Of course, we lost no time in lighting a fire and bringing our horses.
The meat was soon cooked, and it was wonderful to see how quickly it
disappeared in the jaws of our two new friends. We had yet about twelve
pounds of it, and we were entering a country where game would be found
daily, so we did not repine at their most inordinate appetites, but, on
the contrary, encouraged them to continue. When the first pangs of
hunger were a little soothed, they both looked at us with moist and
grateful eyes.
"Och," said the Irishman, "but ye are kind gentlemen, whatever you may
be, to give us so good a meal when, perhaps, you have no more."
Roche shook him by the hand. "Eat on, fellow," he said, "eat on, and
never fear. We will afterwards see what can be done for the legs." As to
the Welshman, he never said a word for a full half-hour. He would look,
but could neither speak nor hear, so intensely busy was he with an
enormous piece of half-raw flesh, which he was tearing and swallowing
like a hungry wolf.

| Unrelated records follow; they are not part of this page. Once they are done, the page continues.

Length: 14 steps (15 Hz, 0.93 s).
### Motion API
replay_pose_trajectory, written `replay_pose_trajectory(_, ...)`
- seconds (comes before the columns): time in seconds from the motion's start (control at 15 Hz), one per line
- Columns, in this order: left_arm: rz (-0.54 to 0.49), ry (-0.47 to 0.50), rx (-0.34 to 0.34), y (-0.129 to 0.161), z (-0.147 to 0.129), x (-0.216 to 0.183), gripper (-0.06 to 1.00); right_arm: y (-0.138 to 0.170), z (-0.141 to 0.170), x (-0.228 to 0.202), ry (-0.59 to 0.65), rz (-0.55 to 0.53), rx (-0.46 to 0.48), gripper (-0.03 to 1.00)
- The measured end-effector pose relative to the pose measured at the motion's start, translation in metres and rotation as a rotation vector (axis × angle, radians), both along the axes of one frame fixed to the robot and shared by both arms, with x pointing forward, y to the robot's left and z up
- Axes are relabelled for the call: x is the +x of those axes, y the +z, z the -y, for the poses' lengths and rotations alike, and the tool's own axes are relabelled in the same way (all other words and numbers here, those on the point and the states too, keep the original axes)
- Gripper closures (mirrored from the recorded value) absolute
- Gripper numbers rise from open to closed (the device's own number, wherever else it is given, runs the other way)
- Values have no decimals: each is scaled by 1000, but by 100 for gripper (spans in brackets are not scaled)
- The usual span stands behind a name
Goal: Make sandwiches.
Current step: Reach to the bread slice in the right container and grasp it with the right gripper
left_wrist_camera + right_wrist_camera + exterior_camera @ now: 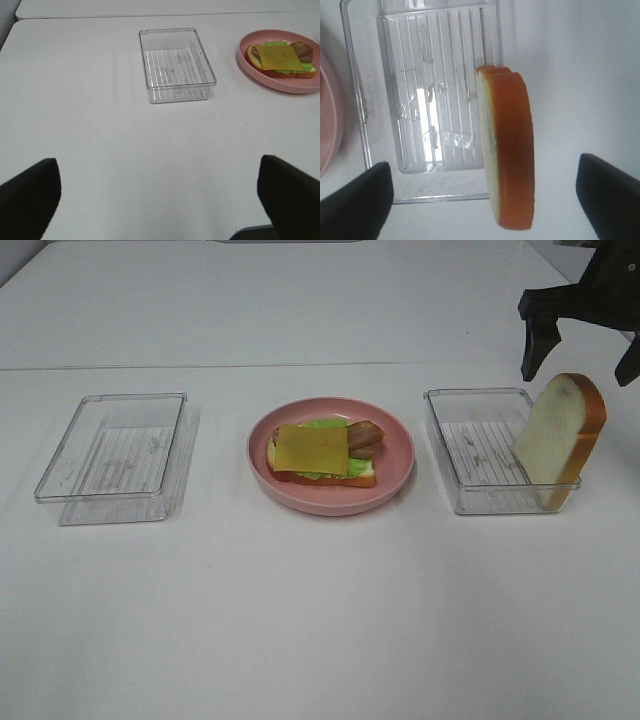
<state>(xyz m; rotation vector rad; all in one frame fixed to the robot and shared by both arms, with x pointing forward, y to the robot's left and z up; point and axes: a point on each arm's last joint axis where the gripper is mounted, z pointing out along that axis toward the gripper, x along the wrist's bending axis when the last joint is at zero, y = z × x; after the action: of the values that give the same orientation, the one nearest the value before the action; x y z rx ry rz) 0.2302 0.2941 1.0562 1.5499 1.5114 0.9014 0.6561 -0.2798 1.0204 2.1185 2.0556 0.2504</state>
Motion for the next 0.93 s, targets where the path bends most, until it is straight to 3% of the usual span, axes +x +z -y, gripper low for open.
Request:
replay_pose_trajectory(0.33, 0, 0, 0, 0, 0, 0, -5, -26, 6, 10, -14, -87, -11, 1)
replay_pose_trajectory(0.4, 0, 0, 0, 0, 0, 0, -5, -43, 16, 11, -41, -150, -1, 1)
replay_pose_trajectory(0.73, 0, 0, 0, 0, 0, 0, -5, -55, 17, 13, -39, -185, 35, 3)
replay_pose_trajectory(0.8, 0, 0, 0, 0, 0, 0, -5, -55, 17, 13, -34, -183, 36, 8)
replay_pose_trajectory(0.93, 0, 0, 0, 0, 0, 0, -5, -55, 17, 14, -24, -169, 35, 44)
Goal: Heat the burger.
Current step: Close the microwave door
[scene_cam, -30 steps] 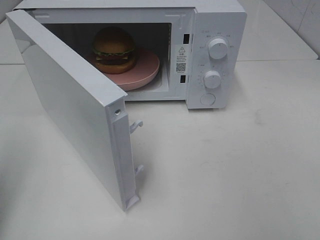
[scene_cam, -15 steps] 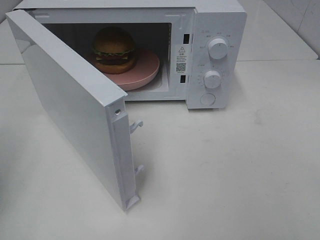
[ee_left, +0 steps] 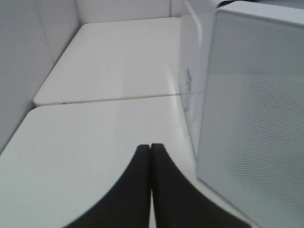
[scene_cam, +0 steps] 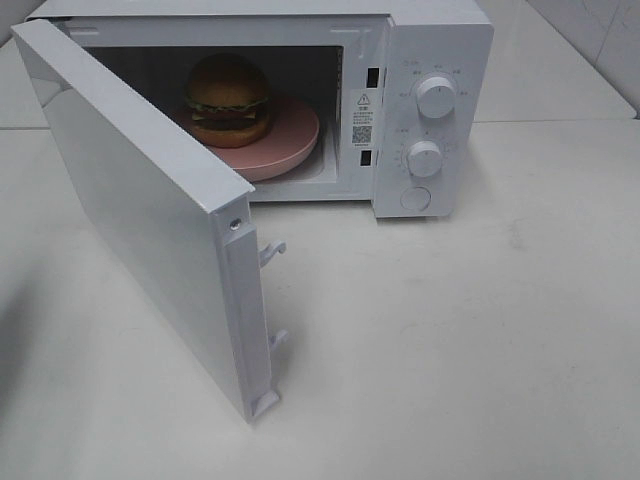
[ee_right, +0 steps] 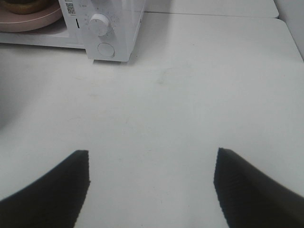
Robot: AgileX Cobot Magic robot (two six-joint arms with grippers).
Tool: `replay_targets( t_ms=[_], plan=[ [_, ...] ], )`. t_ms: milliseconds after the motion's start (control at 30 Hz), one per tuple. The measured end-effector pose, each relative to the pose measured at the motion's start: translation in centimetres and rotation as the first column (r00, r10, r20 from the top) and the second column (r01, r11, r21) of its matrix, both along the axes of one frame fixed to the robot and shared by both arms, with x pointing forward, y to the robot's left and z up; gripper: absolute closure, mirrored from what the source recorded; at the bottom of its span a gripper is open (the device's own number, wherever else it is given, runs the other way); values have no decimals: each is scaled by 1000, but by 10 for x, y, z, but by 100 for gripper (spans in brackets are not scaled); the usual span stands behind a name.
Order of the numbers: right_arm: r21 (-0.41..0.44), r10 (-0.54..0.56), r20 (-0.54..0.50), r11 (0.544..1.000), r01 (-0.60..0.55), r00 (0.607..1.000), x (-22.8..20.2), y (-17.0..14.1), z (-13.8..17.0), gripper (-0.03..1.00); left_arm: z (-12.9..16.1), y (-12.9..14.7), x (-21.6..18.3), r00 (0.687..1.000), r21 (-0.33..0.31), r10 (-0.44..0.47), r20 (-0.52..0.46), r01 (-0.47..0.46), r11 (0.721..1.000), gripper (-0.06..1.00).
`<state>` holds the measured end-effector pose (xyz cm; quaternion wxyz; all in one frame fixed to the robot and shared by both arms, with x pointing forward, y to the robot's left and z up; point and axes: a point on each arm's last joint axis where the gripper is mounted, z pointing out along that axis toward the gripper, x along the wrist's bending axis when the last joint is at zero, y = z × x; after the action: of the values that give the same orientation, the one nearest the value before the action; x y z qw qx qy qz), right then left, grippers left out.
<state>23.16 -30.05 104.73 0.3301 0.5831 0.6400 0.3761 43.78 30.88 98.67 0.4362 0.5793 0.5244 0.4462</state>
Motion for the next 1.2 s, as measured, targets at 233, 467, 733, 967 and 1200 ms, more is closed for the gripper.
replay_targets(
  t_ms=[233,467,733,967,1200],
  plan=[
    [0,0,0,1000,0,1000,0,0,0,25,-20,-15,18,987,-79,-157,42,160,984,94],
    [0,0,0,1000,0,1000,0,0,0,25,-32,-47,28,960,-126,-280,23,281,951,94],
    [0,0,0,1000,0,1000,0,0,0,25,-41,-85,37,931,-91,-364,9,363,927,94],
    [0,0,0,1000,0,1000,0,0,0,25,-40,-111,50,928,-123,-372,24,372,920,94],
    [0,0,0,1000,0,1000,0,0,0,25,-39,-136,58,914,-116,-402,45,405,907,94]
  ],
)
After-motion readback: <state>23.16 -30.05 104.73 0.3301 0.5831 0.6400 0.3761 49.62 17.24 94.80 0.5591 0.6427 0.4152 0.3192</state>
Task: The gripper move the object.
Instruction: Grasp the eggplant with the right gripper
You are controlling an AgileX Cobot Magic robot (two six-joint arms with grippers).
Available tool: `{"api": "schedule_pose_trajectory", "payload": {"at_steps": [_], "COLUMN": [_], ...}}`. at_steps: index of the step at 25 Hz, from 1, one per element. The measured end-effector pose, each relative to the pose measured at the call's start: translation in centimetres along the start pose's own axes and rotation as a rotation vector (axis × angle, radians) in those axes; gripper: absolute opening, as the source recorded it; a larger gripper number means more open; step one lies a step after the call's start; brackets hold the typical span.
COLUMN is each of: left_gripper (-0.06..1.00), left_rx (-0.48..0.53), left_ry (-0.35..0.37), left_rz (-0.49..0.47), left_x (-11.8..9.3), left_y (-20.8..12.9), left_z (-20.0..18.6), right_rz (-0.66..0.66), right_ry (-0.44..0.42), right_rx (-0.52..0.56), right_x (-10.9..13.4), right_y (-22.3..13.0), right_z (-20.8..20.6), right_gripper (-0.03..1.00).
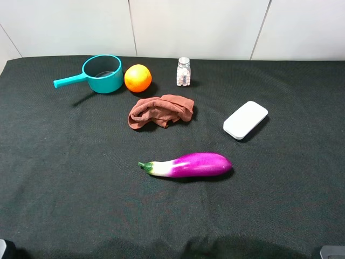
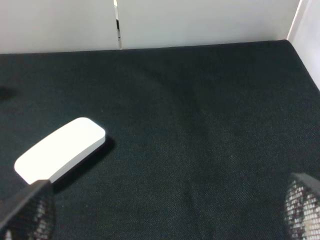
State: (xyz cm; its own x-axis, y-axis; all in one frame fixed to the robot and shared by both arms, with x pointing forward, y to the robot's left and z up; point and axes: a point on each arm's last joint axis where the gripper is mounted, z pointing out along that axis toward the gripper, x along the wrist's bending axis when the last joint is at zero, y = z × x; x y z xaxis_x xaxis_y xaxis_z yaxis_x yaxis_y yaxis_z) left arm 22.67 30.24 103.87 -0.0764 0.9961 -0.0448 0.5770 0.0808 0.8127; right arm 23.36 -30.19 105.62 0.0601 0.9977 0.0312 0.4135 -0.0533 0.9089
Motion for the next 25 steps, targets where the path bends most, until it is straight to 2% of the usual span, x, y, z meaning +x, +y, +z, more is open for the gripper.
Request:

There is, however, an end to everything, and when
satiety had succeeded to want, they related to us the circumstance that
had led them where they were.
They had come as journeymen with a small caravan going from St. Louis to
Astoria. On the Green River they had been attacked by a war-party of the
Black-feet, who had killed all except them, thanks to the Irishman's
presence of mind, who pushed his fat companion into a deep fissure of
the earth, and jumped after him.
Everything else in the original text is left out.